- _Prompt_: Write out the stretch of lines below that begins at the line with "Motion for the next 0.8" and ends at the line with "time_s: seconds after", including both, exactly as given and nothing more.

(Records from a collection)
....
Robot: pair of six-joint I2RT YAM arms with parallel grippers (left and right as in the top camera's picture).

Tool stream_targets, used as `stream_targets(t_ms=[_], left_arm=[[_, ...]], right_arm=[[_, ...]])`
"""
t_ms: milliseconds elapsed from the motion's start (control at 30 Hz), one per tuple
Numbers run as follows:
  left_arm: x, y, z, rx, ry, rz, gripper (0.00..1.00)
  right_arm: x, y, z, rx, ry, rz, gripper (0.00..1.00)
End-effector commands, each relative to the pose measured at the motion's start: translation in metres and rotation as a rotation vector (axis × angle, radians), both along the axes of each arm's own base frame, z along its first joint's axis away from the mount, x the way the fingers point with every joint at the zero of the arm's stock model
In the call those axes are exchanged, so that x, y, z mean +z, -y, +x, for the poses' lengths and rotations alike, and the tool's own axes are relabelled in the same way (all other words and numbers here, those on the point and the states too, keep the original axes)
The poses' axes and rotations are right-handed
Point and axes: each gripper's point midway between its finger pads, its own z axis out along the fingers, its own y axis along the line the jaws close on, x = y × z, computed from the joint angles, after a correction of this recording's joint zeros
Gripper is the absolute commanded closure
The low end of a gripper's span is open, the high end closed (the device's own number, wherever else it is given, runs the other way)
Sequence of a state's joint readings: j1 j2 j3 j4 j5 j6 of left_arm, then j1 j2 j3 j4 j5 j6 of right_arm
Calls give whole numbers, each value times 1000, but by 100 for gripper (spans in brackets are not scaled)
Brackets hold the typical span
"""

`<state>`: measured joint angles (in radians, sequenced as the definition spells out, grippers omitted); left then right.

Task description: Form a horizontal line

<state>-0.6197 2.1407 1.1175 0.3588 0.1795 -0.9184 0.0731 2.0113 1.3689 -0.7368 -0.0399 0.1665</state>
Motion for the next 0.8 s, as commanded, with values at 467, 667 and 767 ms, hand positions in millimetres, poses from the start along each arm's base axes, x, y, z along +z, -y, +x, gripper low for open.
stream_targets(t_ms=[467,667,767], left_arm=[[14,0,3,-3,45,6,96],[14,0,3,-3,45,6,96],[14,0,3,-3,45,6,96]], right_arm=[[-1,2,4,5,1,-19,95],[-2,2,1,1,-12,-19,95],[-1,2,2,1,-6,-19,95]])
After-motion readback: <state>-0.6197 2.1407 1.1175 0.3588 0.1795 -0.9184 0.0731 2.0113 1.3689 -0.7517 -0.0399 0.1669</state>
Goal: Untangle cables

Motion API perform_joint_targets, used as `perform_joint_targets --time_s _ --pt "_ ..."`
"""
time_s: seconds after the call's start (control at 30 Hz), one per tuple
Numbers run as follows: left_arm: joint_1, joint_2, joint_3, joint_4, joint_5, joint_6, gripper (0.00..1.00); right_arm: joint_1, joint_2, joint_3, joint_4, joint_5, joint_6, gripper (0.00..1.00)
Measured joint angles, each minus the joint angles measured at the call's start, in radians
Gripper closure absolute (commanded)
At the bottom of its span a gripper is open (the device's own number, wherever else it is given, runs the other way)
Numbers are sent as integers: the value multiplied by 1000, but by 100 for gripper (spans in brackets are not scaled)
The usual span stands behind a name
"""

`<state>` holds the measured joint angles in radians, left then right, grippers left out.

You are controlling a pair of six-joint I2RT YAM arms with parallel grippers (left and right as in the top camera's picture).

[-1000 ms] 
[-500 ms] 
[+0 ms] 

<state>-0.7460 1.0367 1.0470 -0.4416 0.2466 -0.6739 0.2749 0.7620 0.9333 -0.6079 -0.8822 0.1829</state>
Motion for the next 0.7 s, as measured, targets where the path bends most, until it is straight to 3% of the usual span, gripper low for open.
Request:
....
- _Answer to the exercise_:
Motion for the next 0.8 s, as commanded, with values at 467, 667 and 767 ms, hand positions in millimetres, poses from the start along each arm's base axes, x, y, z along +z, -y, +x, gripper low for open.
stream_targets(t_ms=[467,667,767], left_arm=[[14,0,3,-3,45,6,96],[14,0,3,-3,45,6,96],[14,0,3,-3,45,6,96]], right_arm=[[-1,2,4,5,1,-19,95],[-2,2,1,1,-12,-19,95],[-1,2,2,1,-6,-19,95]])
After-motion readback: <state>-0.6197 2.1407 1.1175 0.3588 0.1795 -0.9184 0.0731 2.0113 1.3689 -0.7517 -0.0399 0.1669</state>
Goal: Untangle cables

Motion API perform_joint_targets, used as `perform_joint_targets --time_s _ --pt "_ ..."`
"""
time_s: seconds after the call's start (control at 30 Hz), one per tuple

This answer requires nothing else.